◆ Aim of the task
Up to and including the line that contains "<point>196,162</point>", repeat each line of the data exactly, starting from the first.

--- Source information ---

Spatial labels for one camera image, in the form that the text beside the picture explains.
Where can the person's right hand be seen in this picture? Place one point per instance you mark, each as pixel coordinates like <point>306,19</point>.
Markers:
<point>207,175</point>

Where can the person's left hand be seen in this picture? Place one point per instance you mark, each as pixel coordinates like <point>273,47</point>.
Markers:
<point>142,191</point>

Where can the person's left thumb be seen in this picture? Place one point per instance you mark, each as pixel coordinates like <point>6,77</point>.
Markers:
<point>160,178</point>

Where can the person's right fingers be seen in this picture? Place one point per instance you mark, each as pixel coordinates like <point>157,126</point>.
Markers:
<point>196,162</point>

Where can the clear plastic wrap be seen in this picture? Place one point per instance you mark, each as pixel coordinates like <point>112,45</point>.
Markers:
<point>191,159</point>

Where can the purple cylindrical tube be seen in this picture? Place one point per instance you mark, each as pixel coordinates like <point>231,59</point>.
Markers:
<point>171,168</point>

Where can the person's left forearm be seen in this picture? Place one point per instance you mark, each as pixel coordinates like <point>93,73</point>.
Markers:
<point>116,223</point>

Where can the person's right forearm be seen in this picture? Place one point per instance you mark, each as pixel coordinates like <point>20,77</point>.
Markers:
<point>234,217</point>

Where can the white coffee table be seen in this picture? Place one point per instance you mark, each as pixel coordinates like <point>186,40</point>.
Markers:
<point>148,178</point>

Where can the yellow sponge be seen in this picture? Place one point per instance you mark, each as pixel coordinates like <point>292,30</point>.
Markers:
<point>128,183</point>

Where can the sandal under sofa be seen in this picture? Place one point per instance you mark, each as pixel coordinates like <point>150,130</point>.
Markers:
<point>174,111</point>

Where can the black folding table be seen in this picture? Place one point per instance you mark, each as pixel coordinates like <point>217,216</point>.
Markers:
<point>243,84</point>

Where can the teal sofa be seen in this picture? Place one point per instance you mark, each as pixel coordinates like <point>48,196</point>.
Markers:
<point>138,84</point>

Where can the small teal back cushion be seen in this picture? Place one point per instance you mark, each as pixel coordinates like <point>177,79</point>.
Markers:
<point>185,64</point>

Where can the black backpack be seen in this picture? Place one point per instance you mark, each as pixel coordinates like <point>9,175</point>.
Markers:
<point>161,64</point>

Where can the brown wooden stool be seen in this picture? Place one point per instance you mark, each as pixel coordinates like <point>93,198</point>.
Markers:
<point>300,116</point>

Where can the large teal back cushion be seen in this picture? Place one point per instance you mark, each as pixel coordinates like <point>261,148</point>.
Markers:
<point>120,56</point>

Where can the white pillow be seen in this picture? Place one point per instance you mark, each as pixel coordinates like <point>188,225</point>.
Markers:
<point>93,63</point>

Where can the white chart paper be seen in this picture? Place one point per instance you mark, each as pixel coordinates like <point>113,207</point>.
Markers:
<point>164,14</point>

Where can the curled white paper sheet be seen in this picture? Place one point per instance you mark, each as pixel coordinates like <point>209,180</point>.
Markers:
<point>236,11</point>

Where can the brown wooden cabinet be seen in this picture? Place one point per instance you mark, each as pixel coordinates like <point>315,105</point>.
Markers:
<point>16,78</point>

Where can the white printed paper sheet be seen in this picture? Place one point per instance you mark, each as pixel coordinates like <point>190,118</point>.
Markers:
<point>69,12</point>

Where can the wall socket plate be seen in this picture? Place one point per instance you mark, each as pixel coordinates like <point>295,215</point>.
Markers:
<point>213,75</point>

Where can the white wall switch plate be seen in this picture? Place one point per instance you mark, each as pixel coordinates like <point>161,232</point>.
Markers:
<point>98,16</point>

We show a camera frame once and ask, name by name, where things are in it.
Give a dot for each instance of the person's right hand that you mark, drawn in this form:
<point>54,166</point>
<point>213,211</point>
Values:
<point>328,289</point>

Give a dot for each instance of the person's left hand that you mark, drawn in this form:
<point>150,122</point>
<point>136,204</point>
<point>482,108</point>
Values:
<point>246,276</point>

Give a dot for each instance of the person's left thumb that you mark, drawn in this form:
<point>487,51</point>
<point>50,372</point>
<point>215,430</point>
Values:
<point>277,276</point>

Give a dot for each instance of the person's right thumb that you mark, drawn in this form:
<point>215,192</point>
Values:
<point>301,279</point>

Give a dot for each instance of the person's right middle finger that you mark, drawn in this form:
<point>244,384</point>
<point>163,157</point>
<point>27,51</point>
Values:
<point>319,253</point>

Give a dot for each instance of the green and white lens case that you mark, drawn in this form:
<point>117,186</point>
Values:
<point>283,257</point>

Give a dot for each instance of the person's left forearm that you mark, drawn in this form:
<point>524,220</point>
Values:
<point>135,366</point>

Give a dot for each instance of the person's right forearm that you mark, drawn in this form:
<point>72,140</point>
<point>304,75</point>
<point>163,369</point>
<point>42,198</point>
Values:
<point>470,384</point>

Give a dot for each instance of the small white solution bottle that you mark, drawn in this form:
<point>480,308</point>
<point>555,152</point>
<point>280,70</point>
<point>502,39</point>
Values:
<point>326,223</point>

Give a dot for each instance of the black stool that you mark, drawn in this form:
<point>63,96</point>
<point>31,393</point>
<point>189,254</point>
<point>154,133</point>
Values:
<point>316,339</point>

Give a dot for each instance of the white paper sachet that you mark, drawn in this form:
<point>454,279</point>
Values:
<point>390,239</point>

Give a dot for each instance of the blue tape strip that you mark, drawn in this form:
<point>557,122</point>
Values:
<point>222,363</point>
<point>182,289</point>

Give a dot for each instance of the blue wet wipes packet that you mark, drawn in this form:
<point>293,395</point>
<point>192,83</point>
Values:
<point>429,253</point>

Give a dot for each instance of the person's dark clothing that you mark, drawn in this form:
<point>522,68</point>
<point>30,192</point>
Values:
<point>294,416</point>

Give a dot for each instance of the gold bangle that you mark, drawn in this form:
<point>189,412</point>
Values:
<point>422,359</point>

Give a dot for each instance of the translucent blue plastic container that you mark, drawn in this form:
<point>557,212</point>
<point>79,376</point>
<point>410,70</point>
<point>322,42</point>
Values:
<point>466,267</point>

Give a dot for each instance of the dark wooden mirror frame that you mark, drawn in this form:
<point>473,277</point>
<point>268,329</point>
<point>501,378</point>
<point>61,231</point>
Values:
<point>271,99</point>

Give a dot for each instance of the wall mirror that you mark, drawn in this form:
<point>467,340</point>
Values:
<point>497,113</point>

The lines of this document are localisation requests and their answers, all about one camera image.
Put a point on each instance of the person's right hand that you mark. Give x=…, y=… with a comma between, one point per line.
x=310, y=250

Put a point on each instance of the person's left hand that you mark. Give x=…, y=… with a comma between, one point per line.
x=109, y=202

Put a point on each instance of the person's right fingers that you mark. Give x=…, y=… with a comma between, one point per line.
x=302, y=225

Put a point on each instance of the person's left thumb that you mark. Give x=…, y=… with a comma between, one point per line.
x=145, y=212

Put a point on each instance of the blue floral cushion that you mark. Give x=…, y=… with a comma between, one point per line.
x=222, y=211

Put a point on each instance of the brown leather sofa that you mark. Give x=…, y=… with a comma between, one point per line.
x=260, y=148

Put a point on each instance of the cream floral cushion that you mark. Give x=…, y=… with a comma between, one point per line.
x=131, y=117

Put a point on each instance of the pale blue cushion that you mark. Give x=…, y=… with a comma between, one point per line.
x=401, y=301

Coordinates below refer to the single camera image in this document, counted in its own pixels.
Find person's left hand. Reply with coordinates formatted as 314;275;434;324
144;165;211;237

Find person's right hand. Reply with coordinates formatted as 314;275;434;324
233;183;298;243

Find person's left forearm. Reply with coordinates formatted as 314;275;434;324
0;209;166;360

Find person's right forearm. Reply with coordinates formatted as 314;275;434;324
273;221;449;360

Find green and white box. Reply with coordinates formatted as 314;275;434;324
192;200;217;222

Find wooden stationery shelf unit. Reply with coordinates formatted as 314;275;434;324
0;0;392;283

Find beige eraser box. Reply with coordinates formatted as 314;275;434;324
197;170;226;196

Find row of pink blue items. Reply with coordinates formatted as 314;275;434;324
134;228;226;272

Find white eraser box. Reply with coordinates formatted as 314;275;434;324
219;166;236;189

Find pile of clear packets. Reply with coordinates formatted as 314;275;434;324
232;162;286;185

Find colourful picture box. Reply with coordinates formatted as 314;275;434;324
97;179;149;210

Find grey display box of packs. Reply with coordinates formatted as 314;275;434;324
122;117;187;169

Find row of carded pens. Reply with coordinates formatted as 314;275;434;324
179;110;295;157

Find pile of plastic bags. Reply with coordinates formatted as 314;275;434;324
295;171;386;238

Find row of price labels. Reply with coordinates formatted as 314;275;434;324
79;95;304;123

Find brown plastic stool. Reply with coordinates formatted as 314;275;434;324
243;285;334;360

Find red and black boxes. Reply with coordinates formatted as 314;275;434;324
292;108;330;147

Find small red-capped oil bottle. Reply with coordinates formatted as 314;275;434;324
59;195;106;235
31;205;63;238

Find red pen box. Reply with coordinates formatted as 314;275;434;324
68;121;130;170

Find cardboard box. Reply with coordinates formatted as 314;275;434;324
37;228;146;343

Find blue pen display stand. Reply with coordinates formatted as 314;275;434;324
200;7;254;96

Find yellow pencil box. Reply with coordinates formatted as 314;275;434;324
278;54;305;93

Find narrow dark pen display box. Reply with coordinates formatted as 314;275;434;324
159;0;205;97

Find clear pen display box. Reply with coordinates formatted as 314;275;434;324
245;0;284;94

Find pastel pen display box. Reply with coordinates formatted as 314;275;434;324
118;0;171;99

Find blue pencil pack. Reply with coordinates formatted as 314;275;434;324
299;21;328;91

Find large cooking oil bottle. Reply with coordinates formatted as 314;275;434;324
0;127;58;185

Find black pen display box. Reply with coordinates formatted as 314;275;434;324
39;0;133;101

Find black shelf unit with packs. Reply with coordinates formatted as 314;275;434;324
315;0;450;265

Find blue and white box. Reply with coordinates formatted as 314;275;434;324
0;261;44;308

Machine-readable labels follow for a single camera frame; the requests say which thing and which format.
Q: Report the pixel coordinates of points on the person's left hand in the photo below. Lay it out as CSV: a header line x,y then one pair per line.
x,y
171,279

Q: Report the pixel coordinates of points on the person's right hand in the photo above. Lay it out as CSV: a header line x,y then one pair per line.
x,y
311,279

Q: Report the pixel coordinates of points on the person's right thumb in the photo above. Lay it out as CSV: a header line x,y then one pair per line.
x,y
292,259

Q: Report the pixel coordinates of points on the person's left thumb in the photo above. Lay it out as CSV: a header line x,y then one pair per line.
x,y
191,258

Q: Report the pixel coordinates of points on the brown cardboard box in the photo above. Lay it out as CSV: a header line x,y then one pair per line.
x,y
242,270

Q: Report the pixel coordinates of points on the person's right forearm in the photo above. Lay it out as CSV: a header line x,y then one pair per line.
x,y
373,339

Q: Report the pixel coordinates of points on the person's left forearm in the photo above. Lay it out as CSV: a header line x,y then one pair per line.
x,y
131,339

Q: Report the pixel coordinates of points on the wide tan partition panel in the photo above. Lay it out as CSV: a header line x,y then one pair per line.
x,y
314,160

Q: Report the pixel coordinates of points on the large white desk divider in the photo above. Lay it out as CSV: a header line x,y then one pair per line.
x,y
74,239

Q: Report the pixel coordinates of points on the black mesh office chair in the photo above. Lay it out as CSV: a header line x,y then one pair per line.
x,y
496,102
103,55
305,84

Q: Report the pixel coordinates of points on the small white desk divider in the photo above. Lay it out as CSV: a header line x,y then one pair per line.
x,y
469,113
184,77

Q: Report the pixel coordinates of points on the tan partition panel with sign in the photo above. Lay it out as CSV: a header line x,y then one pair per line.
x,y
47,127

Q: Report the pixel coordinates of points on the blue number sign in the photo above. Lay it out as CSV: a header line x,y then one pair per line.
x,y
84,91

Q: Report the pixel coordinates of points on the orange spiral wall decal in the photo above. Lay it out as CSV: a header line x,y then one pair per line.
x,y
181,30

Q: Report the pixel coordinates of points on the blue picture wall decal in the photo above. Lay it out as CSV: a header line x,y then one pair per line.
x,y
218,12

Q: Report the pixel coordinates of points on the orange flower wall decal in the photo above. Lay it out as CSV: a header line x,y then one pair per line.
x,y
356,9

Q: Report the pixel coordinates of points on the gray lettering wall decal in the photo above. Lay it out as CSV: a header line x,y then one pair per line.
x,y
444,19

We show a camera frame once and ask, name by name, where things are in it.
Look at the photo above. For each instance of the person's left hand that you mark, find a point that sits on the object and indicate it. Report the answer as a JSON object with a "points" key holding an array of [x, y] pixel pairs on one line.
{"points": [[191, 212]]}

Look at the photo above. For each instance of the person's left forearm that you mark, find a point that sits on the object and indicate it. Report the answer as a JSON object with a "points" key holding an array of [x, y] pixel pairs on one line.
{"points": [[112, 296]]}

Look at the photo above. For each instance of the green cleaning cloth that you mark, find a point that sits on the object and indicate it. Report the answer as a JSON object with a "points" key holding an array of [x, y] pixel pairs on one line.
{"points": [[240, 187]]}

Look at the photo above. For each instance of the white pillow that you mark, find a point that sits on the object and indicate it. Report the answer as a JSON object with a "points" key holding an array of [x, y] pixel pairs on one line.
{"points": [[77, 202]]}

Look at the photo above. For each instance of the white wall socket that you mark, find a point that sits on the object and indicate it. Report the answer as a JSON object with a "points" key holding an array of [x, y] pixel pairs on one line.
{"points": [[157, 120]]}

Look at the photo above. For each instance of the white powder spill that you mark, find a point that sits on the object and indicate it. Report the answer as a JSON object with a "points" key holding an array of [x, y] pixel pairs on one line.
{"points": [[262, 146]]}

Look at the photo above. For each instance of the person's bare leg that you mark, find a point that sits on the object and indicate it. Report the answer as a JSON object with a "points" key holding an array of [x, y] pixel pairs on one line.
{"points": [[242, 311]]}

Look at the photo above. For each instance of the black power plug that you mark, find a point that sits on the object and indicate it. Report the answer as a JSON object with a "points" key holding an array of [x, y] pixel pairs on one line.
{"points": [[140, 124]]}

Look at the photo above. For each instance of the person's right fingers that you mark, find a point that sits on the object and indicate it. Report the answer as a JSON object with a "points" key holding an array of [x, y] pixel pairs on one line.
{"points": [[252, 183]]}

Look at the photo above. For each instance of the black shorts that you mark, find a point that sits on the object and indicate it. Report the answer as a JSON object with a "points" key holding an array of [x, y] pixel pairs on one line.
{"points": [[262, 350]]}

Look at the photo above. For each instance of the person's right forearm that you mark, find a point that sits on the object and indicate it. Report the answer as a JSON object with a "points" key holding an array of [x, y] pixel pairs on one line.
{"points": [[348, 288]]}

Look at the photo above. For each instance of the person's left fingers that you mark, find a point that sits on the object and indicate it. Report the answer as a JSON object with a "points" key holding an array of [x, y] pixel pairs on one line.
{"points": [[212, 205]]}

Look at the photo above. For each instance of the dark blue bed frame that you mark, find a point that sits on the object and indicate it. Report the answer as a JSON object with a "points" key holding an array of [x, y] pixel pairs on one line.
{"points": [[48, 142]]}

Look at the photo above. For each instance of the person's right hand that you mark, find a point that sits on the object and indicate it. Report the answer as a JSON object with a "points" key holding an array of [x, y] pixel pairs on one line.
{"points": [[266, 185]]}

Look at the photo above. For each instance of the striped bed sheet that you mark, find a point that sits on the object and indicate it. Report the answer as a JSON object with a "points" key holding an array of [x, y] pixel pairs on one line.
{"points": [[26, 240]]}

---

◆ Problem solution
Spatial labels for one camera image, in the form that the text beside the picture explains.
Where can the person's right hand be seen in this picture? Place one point per instance you mark, each as pixel coordinates like <point>306,19</point>.
Markers:
<point>207,175</point>

Where can the person's left hand be seen in this picture? Place one point per instance you mark, each as pixel coordinates like <point>273,47</point>.
Markers:
<point>142,191</point>

Where can the person's left thumb be seen in this picture? Place one point per instance you mark, each as pixel coordinates like <point>6,77</point>.
Markers:
<point>160,178</point>

Where can the person's right fingers be seen in this picture? Place one point per instance you mark, each as pixel coordinates like <point>157,126</point>.
Markers:
<point>196,162</point>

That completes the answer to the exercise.